(What is required): What you return must be the full data, repeated verbatim, with no pictures in it.
⟨
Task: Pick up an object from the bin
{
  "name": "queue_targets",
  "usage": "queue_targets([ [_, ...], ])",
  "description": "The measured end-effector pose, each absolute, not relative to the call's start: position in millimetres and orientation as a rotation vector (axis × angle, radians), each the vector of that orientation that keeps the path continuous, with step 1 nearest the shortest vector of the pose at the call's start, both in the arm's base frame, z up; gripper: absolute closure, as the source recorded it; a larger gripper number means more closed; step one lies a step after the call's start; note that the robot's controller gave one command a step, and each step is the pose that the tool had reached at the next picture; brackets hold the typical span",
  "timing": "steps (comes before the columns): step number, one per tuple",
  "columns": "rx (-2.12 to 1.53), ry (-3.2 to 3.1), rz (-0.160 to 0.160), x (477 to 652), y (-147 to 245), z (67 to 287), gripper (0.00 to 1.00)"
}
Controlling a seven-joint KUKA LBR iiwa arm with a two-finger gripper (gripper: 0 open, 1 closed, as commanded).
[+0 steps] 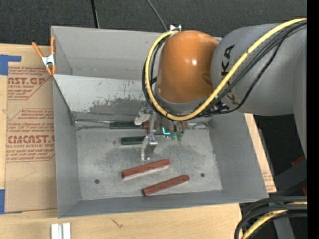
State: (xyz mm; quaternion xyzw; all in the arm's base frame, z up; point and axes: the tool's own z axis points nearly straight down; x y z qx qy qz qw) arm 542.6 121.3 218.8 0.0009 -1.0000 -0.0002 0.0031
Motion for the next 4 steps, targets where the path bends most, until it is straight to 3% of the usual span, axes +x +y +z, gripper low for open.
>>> queue_targets([
  [1,0.001,-3.143,-0.002,544.3,121,223,0.00],
  [2,-0.013,-3.149,-0.004,526.2,113,175,0.00],
  [3,-0.074,-3.146,-0.004,534.2,77,106,0.00],
  [4,0.464,-3.144,0.004,513.1,101,81,1.00],
])
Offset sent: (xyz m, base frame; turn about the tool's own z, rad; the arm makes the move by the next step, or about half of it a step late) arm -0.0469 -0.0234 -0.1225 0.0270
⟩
(Answer for the task):
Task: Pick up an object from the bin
{
  "name": "queue_targets",
  "usage": "queue_targets([ [_, ...], ])",
  "description": "The measured end-effector pose, each absolute, not relative to the call's start: position in millimetres and orientation as a rotation vector (axis × angle, radians), each the vector of that orientation that keeps the path continuous, with step 1 nearest the shortest vector of the pose at the call's start, both in the arm's base frame, z up; gripper: absolute closure, as the source recorded it; a larger gripper number means more closed; step one lies a step after the call's start; note that the robot's controller gave one command a step, and each step is the pose that the tool had reached at the next picture; brackets hold the typical span",
  "timing": "steps (comes before the columns): step number, one per tuple",
  "columns": "rx (-2.12 to 1.53), ry (-3.2 to 3.1), rz (-0.160 to 0.160), x (477 to 652), y (-147 to 245), z (67 to 287), gripper (0.00 to 1.00)"
}
Controlling a seven-joint KUKA LBR iiwa arm with a two-finger gripper (gripper: 0 open, 1 closed, as commanded).
[+0 steps] 
State: (xyz mm; quaternion xyzw; all in the arm's base frame, z up; point and axes: the tool's own z axis points nearly straight down; x y z qx qy qz qw) arm 542.6 121.3 218.8 0.0009 -1.0000 -0.0002 0.0031
Motion for the next 4 steps, targets where the path bends most, until it is straight to 3% of the usual span, axes +x +y +z, gripper low for open.
>>> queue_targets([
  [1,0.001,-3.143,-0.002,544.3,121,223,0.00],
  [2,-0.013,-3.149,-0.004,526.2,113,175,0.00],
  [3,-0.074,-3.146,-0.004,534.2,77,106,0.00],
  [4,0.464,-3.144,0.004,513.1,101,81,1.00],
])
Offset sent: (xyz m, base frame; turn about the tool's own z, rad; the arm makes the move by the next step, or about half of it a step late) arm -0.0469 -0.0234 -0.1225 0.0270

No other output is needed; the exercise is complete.